Set down each line of the data below exactly.

GIVEN DATA
+-------+
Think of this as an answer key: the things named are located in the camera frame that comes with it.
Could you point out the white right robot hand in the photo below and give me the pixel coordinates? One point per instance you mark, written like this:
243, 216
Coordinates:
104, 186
+-------+
TASK SOLUTION
Think of this as an answer key: the things named are located in the camera frame that comes with it.
Could you point out the white right robot hand in the photo below and give me the pixel coordinates? One point per instance you mark, written like this:
243, 216
Coordinates:
104, 186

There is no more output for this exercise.